═══ DATA FOR PROCESSING

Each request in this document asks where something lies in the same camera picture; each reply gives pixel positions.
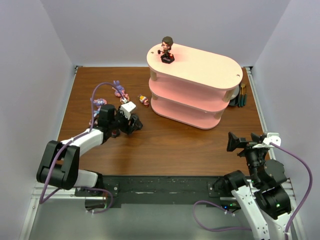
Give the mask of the brown-haired hero figurine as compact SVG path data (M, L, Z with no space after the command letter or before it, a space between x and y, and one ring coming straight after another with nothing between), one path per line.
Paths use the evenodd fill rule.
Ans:
M172 45L174 44L173 38L170 36L165 36L162 39L161 47L162 50L158 50L157 53L160 55L162 63L171 64L175 61L174 55L171 53Z

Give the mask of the red spider hero figurine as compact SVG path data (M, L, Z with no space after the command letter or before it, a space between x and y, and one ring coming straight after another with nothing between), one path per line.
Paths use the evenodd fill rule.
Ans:
M120 131L118 129L113 130L111 133L112 138L117 138L120 135Z

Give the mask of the black bat-masked figurine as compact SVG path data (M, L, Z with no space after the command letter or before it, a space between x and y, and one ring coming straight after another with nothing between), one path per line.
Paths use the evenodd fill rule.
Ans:
M130 120L133 131L139 131L143 128L143 124L137 114L132 114Z

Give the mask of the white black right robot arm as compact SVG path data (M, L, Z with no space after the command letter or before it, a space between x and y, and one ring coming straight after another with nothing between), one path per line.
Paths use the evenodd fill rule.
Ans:
M241 149L237 155L246 159L250 179L237 170L223 177L224 185L235 197L256 240L291 238L291 200L282 186L287 181L285 168L275 159L266 159L268 151L280 145L278 133L252 133L251 140L228 133L226 150Z

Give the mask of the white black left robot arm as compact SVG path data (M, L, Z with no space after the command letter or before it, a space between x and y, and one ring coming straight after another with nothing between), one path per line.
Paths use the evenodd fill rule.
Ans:
M102 145L112 135L123 132L127 135L141 130L141 123L134 110L133 102L120 105L103 105L93 119L93 127L73 138L56 141L46 145L37 174L39 183L70 190L77 187L93 188L99 185L99 174L79 169L80 157L89 150Z

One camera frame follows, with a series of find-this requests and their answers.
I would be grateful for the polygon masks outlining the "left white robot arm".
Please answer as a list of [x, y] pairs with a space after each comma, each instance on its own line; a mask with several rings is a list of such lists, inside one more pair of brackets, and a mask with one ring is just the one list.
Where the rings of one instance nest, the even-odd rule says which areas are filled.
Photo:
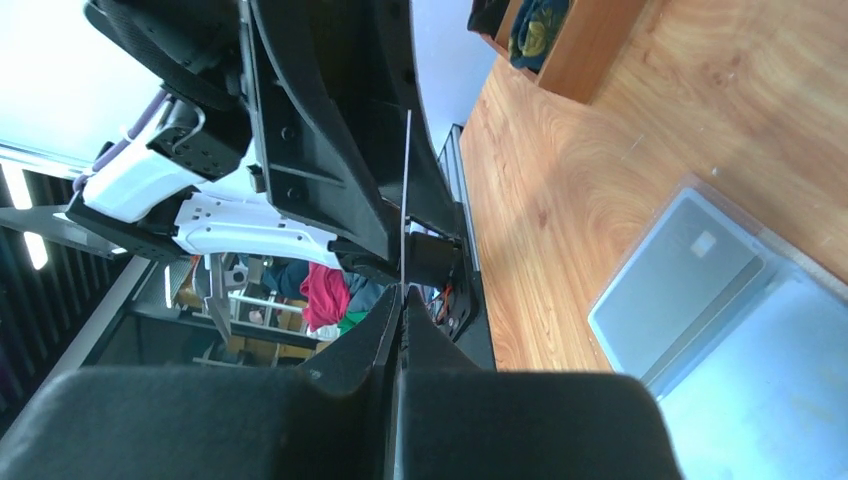
[[302, 259], [384, 284], [466, 270], [406, 1], [90, 1], [161, 80], [67, 217], [151, 260]]

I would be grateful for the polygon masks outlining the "dark grey credit card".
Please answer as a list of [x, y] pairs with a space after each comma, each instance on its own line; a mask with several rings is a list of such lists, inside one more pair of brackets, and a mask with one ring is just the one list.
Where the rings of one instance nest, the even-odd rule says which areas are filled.
[[409, 165], [410, 165], [410, 154], [411, 154], [411, 130], [412, 130], [412, 110], [408, 109], [406, 111], [406, 123], [405, 123], [405, 146], [404, 146], [404, 158], [403, 158], [403, 176], [402, 176], [402, 190], [401, 190], [401, 203], [400, 203], [400, 247], [399, 247], [399, 285], [400, 285], [400, 293], [401, 298], [406, 299], [409, 290], [409, 284], [407, 282], [407, 248], [406, 248], [406, 239], [408, 234], [408, 223], [409, 216], [407, 213], [408, 210], [408, 185], [409, 185]]

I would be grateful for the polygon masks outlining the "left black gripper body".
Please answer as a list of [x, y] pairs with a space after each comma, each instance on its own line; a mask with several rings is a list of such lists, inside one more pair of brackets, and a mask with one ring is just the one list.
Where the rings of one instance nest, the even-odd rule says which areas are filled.
[[89, 1], [89, 23], [161, 81], [149, 149], [201, 178], [236, 170], [252, 139], [234, 1]]

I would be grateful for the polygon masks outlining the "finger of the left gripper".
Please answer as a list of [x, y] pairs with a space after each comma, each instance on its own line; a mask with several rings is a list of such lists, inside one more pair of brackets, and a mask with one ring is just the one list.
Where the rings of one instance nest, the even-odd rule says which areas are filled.
[[362, 85], [381, 118], [363, 157], [384, 200], [401, 203], [406, 111], [412, 110], [408, 210], [447, 237], [459, 236], [454, 200], [437, 162], [421, 103], [409, 1], [363, 1]]
[[327, 91], [306, 2], [249, 1], [242, 18], [257, 156], [269, 173], [270, 203], [382, 260], [398, 259], [398, 217]]

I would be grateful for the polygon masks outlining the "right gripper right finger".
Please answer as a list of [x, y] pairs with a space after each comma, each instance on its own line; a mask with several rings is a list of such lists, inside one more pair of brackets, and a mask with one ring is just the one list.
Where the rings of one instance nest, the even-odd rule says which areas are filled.
[[610, 373], [485, 370], [405, 299], [396, 479], [677, 479], [658, 406]]

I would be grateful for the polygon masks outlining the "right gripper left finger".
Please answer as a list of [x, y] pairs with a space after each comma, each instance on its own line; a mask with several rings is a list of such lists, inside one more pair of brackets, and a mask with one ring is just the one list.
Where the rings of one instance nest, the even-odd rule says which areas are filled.
[[5, 479], [382, 479], [390, 287], [366, 318], [285, 368], [95, 366], [44, 386], [1, 442]]

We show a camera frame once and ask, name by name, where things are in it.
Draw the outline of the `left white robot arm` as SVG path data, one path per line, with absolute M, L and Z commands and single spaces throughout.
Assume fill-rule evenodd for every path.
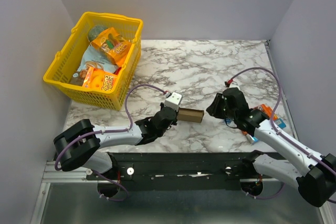
M 86 167 L 97 171 L 104 179 L 112 179 L 117 171 L 112 157 L 98 150 L 152 143 L 177 124 L 178 111 L 178 105 L 161 103 L 160 111 L 154 116 L 138 120 L 128 129 L 97 126 L 89 119 L 80 120 L 54 138 L 57 153 L 55 170 L 68 172 Z

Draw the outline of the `brown cardboard paper box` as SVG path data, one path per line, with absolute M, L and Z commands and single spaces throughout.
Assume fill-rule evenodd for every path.
M 201 123 L 204 117 L 204 110 L 180 108 L 177 120 L 193 123 Z

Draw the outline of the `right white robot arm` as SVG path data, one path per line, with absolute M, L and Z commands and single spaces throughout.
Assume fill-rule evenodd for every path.
M 321 207 L 335 193 L 335 156 L 308 148 L 279 128 L 272 116 L 249 108 L 238 88 L 217 93 L 206 111 L 214 118 L 232 120 L 239 130 L 266 143 L 284 158 L 276 160 L 254 151 L 241 165 L 246 177 L 262 174 L 275 178 L 296 189 L 314 207 Z

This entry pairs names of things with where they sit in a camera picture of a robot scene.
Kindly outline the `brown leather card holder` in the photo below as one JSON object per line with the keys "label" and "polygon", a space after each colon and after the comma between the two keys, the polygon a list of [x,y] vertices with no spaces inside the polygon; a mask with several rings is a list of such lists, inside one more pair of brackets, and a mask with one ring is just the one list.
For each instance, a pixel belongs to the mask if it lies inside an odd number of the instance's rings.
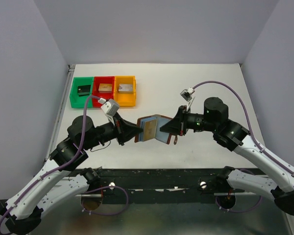
{"label": "brown leather card holder", "polygon": [[[148,119],[152,119],[152,118],[156,118],[158,120],[158,122],[157,122],[156,136],[153,139],[155,139],[155,140],[157,140],[159,142],[165,143],[165,144],[170,144],[172,137],[174,137],[173,144],[176,145],[177,144],[177,141],[178,141],[177,135],[172,135],[172,134],[169,134],[169,133],[165,133],[165,132],[161,132],[160,131],[160,127],[162,125],[166,124],[167,122],[169,122],[172,119],[170,117],[163,116],[163,115],[151,115],[151,116],[141,117],[141,118],[137,119],[137,126],[141,127],[142,130],[144,131],[144,129],[143,129],[143,121],[144,120],[148,120]],[[142,133],[140,133],[134,139],[134,142],[135,143],[143,142],[142,141],[143,131],[142,131]]]}

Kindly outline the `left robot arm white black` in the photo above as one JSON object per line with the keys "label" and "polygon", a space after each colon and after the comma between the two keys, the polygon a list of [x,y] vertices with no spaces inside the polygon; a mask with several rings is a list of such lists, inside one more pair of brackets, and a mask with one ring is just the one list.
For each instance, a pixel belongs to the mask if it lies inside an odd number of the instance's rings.
{"label": "left robot arm white black", "polygon": [[57,145],[33,179],[12,198],[0,200],[0,223],[5,223],[10,234],[28,234],[60,203],[100,186],[99,176],[89,168],[72,182],[57,186],[88,158],[87,150],[113,139],[124,145],[143,130],[115,114],[113,122],[101,126],[94,126],[89,116],[78,116],[67,131],[68,137]]}

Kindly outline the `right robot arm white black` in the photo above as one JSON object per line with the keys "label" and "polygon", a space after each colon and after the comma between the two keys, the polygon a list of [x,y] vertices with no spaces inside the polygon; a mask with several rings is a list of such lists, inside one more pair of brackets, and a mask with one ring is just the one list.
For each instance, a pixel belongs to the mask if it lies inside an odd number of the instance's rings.
{"label": "right robot arm white black", "polygon": [[179,136],[188,130],[212,132],[217,144],[244,157],[267,175],[263,178],[225,167],[217,176],[222,187],[263,196],[294,216],[294,166],[260,144],[251,131],[230,120],[228,106],[221,99],[207,98],[203,114],[193,114],[186,106],[180,106],[175,117],[160,127],[161,132]]}

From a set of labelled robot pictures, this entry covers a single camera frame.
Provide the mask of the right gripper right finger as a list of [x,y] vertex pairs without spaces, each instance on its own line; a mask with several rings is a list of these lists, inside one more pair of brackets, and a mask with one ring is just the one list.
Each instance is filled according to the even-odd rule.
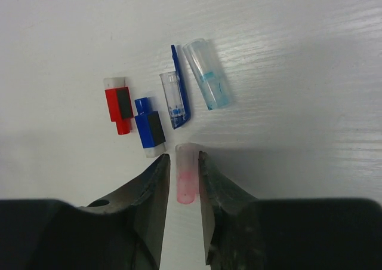
[[381,205],[364,198],[260,200],[199,153],[211,269],[380,269]]

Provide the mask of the blue marker cap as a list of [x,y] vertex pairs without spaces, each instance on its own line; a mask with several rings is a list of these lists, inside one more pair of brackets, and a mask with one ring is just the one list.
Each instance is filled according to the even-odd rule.
[[158,111],[152,109],[148,97],[135,99],[137,115],[134,117],[145,155],[155,158],[166,151],[165,135]]

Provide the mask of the pink highlighter cap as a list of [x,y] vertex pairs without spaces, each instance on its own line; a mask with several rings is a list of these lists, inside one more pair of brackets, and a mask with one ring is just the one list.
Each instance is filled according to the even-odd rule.
[[175,147],[177,202],[191,204],[199,194],[199,145],[179,144]]

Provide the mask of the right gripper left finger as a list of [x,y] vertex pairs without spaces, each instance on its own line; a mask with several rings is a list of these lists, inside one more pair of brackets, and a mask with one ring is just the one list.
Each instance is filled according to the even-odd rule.
[[1,201],[2,269],[159,269],[170,156],[86,207]]

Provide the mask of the red marker cap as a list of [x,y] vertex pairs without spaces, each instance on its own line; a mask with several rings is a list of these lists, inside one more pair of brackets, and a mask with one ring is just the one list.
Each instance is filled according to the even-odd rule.
[[105,78],[103,83],[110,120],[116,124],[117,133],[130,133],[134,114],[125,77]]

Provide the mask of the blue clip pen cap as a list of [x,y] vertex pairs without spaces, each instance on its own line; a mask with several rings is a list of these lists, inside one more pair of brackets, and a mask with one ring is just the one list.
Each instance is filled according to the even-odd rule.
[[191,119],[191,110],[186,82],[175,45],[171,45],[171,54],[175,71],[162,73],[159,77],[164,89],[171,125],[175,130],[184,126]]

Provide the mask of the light blue pen cap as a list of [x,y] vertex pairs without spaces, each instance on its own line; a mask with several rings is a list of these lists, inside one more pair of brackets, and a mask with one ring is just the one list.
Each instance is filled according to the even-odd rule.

══════

Report each line of the data that includes the string "entry".

This entry pairs names of things with where they sit in a camera picture of a robot scene.
From a set of labelled robot pictures, this entry covers a single camera frame.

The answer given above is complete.